_WHAT YOU ARE ASKED TO DO_
From the first line onward, reproduce the records exactly; the final line to include is the one holding "Could you kindly segment the grey".

MATERIAL FOR THIS TASK below:

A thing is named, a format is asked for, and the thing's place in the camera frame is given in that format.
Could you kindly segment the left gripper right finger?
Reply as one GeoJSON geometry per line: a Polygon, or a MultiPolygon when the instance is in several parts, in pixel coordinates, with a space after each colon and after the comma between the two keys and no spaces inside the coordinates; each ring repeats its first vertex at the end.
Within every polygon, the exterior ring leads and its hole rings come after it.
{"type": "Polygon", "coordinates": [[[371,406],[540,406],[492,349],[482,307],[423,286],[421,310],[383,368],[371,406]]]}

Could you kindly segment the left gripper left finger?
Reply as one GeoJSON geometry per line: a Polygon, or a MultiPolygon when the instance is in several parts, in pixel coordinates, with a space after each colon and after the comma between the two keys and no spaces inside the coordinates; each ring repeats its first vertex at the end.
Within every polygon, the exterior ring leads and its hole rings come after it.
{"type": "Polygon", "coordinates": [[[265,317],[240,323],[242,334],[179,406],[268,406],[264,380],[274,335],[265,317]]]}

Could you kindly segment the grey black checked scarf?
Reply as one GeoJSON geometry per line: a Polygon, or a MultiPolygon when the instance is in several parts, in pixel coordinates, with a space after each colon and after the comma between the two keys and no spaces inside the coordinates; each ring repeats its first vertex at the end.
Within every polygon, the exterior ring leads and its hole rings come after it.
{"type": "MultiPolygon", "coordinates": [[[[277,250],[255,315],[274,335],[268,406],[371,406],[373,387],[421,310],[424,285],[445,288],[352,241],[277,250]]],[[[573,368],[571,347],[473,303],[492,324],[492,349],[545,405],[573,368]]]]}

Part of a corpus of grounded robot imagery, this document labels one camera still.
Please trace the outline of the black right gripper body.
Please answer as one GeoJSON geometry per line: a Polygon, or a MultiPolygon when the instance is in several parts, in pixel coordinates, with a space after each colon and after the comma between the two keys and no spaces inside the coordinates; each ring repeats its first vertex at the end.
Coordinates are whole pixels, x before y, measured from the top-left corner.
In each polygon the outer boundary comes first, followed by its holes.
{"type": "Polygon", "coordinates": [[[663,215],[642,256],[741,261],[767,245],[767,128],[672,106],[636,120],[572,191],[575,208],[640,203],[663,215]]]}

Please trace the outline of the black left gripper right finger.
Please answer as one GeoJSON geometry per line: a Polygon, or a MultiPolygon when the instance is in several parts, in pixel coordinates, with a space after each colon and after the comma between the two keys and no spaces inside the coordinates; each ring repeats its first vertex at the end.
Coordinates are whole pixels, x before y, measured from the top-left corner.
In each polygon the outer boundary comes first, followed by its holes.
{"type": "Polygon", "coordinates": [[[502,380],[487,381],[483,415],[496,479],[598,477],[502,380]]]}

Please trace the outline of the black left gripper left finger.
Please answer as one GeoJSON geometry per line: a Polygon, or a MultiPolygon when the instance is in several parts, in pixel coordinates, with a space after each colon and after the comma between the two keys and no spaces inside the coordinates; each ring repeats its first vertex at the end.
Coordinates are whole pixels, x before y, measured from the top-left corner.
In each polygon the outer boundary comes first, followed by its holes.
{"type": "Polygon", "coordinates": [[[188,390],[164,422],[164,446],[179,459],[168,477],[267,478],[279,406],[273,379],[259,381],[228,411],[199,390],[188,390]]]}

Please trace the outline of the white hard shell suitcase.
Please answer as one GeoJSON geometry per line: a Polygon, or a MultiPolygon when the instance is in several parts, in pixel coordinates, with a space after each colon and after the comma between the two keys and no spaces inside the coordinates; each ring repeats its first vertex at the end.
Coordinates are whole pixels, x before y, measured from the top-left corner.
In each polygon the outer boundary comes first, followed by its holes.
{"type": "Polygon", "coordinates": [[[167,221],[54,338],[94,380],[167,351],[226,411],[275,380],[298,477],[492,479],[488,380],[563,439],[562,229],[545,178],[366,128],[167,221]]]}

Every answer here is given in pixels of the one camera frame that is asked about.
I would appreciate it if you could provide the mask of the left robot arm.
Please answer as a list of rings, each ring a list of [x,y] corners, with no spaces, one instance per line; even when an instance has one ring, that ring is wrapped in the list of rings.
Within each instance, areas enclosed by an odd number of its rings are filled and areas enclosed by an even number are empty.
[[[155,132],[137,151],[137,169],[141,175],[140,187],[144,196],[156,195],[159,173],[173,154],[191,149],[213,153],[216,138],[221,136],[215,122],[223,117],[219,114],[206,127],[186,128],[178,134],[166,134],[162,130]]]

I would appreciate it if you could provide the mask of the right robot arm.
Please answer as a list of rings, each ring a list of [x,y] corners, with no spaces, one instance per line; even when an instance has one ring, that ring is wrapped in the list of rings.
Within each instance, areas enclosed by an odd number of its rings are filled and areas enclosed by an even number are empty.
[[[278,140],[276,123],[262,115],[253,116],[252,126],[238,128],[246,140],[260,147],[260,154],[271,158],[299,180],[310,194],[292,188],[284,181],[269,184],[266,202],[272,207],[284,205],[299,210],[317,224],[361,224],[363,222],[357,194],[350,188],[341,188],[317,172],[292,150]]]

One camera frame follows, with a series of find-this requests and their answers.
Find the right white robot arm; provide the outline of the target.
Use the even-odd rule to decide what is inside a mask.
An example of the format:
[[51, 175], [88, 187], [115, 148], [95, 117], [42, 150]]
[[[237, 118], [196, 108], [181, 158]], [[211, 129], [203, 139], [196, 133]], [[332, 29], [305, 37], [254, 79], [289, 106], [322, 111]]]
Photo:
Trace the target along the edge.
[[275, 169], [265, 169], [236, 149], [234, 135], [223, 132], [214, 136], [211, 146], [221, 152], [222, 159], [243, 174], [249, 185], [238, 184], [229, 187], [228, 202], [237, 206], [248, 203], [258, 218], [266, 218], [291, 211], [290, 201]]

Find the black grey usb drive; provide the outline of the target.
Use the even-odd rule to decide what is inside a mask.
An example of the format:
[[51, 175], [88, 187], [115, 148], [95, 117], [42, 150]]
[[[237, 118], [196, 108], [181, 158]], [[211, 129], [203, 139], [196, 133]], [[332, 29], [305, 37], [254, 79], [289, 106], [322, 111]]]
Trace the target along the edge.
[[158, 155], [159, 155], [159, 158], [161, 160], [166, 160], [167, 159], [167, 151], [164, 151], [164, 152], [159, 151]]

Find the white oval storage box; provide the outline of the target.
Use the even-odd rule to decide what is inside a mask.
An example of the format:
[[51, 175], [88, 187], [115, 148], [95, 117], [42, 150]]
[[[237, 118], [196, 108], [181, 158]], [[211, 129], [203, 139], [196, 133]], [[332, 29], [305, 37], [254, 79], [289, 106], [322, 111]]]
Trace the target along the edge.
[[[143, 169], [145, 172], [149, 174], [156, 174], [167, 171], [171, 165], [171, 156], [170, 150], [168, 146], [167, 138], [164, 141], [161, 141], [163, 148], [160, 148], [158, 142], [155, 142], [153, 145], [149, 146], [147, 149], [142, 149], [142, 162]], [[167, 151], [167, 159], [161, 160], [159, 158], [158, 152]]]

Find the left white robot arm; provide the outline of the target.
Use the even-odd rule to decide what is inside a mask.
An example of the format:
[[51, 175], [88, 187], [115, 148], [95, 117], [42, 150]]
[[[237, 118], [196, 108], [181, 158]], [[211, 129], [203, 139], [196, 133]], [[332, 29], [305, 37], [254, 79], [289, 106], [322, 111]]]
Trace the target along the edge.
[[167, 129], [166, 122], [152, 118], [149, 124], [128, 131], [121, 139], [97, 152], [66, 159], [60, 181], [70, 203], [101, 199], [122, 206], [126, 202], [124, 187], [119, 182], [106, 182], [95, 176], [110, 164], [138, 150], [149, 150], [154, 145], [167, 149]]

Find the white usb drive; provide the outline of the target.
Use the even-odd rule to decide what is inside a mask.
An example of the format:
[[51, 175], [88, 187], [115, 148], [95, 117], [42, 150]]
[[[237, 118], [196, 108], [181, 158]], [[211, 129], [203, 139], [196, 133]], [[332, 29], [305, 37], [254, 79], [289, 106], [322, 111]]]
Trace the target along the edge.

End of MATERIAL FOR THIS TASK.

_ANSWER BOX_
A thing is named, a format is asked for, and the thing's place in the camera frame is given in that format.
Could you kindly segment the left gripper right finger?
Reply as one GeoJSON geometry per line: a Polygon, or a MultiPolygon when the instance is in several parts, in pixel coordinates, with a space after each colon and after the comma between the two keys and no spaces inside the coordinates; each ring repeats its first vertex at the end.
Within every polygon, the exterior ring leads and its hole rings come after it.
{"type": "Polygon", "coordinates": [[[371,406],[540,406],[492,349],[482,307],[423,286],[421,310],[383,368],[371,406]]]}

Could you kindly segment the left gripper left finger?
Reply as one GeoJSON geometry per line: a Polygon, or a MultiPolygon when the instance is in several parts, in pixel coordinates, with a space after each colon and after the comma between the two keys and no spaces inside the coordinates; each ring repeats its first vertex at the end.
Within every polygon, the exterior ring leads and its hole rings come after it.
{"type": "Polygon", "coordinates": [[[265,317],[240,323],[242,334],[179,406],[268,406],[264,380],[274,335],[265,317]]]}

Could you kindly segment the grey black checked scarf?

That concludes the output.